(Available data)

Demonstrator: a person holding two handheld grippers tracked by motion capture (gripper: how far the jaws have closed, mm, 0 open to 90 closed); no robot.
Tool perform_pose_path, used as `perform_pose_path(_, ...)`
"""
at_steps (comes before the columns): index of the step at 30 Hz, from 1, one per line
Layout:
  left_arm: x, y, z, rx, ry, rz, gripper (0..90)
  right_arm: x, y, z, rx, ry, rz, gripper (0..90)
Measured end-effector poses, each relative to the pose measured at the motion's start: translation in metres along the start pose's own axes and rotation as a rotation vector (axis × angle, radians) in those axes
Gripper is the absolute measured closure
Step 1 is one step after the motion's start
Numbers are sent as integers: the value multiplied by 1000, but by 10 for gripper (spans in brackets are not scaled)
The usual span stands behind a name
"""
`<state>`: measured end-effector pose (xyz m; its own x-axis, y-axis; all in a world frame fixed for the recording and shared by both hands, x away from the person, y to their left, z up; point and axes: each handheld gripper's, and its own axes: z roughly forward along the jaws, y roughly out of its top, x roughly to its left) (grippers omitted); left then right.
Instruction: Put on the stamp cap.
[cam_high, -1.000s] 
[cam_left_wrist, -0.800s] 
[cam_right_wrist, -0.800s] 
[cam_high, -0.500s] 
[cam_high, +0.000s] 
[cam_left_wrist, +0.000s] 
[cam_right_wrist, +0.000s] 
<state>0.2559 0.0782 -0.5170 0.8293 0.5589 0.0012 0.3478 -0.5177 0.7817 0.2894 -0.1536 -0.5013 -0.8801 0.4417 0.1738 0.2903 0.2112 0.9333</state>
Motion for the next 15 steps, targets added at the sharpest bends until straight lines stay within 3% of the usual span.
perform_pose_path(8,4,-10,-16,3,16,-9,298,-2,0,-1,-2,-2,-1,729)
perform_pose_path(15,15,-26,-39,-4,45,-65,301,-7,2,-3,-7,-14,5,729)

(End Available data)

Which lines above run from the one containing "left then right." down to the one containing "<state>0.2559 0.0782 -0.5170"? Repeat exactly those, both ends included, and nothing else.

• [Answer space]
`<state>`: measured end-effector pose (xyz m; its own x-axis, y-axis; all in a world frame fixed for the recording and shared by both hands, x away from the person, y to their left, z up; point and axes: each handheld gripper's, and its own axes: z roughly forward along the jaws, y roughly out of its top, x roughly to its left) (grippers omitted); left then right.
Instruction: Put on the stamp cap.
[cam_high, -1.000s] 
[cam_left_wrist, -0.800s] 
[cam_right_wrist, -0.800s] 
[cam_high, -0.500s] 
[cam_high, +0.000s] 
[cam_left_wrist, +0.000s] 
[cam_right_wrist, +0.000s] 
<state>0.2559 0.0782 -0.5170 0.8293 0.5589 0.0012 0.3478 -0.5177 0.7817 0.2894 -0.1536 -0.5013 -0.8801 0.4417 0.1738 0.2903 0.2112 0.9333</state>

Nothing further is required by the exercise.